Au travers d'une enquête de douze mois, où l'équipe de rédaction explique avoir interagi avec plus d'une cinquantaine d'intervenants, The Atlantic publie un long article sur le cas Bryan Singer, réalisateur des premiers X-Men et emblème (supposé) de tout un système de protection des agresseurs à Hollywood. Accusé publiquement d'agression sexuelle sur mineur pour la quatrième fois de sa carrière, le cinéaste est aujourd'hui sous le feu de nouveaux témoignages.
Quatre hommes font le récit de leur histoire, dans des profils variés qui vont du collègue de tournage (mineur) aux fameuses fêtes organisées par les amis de Singer et où de jeunes gens lui étaient "présentés".
"Les accusations contre Singer couvrent un large spectre. Certaines des victimes supposées disent avoir été séduites par le réalisateur alors qu'elles étaient encore mineures, d'autres parlent de viols. Les victimes que nous avons rencontrées nous ont raconté le traumatisme de ces expériences, avec les problèmes de dépression, de syndrome post-traumatique et d'addiction qui s'en sont ensuivis."

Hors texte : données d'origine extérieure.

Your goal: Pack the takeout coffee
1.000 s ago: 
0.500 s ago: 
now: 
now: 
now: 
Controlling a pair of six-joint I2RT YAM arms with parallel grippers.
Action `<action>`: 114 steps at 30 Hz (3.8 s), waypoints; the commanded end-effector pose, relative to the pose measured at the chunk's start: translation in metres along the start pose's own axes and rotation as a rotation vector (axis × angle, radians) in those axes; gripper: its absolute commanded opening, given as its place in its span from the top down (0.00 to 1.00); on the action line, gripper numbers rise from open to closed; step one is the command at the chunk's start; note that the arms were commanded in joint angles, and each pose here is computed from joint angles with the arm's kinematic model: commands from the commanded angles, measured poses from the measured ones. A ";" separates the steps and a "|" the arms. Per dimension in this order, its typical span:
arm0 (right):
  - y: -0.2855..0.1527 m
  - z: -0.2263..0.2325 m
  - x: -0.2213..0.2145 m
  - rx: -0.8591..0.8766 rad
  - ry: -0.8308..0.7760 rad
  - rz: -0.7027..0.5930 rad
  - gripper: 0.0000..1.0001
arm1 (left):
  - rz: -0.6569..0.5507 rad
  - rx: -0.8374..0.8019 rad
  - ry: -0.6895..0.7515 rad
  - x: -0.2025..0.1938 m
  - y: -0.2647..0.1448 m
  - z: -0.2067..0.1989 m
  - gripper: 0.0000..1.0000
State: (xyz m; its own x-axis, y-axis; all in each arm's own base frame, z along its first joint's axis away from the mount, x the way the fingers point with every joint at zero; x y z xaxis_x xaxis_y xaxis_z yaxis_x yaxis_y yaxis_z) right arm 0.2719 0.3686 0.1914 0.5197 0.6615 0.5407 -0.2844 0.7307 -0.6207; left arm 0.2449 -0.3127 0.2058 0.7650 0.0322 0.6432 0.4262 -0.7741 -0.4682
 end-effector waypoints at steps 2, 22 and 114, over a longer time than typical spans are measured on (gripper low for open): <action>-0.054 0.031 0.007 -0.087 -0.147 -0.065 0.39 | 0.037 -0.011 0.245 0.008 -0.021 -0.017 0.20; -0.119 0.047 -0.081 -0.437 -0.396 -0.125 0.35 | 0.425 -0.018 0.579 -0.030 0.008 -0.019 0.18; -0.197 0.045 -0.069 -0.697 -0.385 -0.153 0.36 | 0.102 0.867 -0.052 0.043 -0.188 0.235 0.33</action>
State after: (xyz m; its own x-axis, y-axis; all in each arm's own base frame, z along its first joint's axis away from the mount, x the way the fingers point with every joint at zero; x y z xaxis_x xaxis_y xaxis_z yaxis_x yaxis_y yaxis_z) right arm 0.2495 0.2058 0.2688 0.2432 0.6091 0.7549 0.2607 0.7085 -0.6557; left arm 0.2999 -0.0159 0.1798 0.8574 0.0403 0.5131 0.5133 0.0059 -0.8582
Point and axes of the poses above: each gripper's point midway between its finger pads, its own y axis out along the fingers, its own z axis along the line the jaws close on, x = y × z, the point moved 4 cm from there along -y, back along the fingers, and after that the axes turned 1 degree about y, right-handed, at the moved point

Si certains, par peur de poursuites ou de représailles, choisissent de témoigner de manière anonyme, Victor Valdovinos confie son histoire à visage découvert. Celle d'un garçon de treize ans, agressé sur le tournage du film Apt Pupil de 1998. L'enquête, très détaillée, est parsemée de détails et de descriptions assez difficiles, dressant le portrait d'un metteur en scène habitué à l'impunité et dont les frasques n'avaient pas de secret dans les hautes sphères hollywoodiennes - en des temps pré-Weinstein, personne ne semblait pourtant s'en soucier.
Récemment, la 20th Century Fox aura commencé à couper les ponts avec Bryan Singer après des années de confiance et de partenariat autour de la franchise X-Men. Le studio Millenium Films a depuis fait une offre d'emploi au metteur en scène pour le film Red Sonja, estimée à dix millions de dollars d'après les sources (sérieuses) du Hollywood Reporter.
Un montant à huit chiffres impressionnant pour un réalisateur en instance de jugement, après qu'un quatrième procès pour viol sur mineur lui ait été intenté en décembre 2017 par César Sanchez-Guzman. D'après la plainte, l'acteur était âgé de dix-sept ans au moment des faits, survenus en 2003.
We spent 12 months investigating various lawsuits and allegations against Bryan Singer. In total, we spoke with more than 50 sources, including four men who have never before told their stories to reporters. https://t.co/Y6ltJ5wc5A pic.twitter.com/tqu3S4DBDH
— The Atlantic (@TheAtlantic) 24 janvier 2019
Pendant une levée de fonds publics, les investisseurs de Millenium ne se seront pas déclarés inquiets vis-à-vis de l'actualité judiciaire de Bryan Singer, et "pas un seul acheteur, pas un seul" n'aura exprimé de grief contre le cachet exorbitant du cinéaste ou l'aspect moral de cet embauche. Les diverses cérémonies de remise de prix pour le cinéma ne seront pas non plus revenues sur leur habituelle politique revenant à "séparer l'artiste de l'humain", en nommant Bohemian Rhapsody dans différentes catégories, sans jamais mentionner le nom de Singer cependant.
Ce-dernier aura proposé une (curieuse) réponse à l'enquête de The Atlantic, accusant la rédaction d'homophobie, dans la foulée du succès de son biopic sur Freddie Mercury. Une défense que le réalisateur avait déjà apporté à un article d'Esquire à son sujet en 1997, dont la publication avait été annulée en dernière minute.
A cela, on pourra répondre que les témoignages anonymes ont probablement peu d'impact sur l'argent ou la popularité des victimes supposées, ou qu'une enquête de douze mois repose rarement sur le succès potentiel d'un film aux cérémonies de récompenses prévues un an plus tard - ou bien ,au vu du cas (particulier) de Bryan Singer, qu'une enquête de ce genre aurait été publiable à n'importe quel moment.
Âgé de cinquante-trois ans, le réalisateur reste à l'heure actuelle dans l'attente de son prochain jugement, ou de son prochain contrat.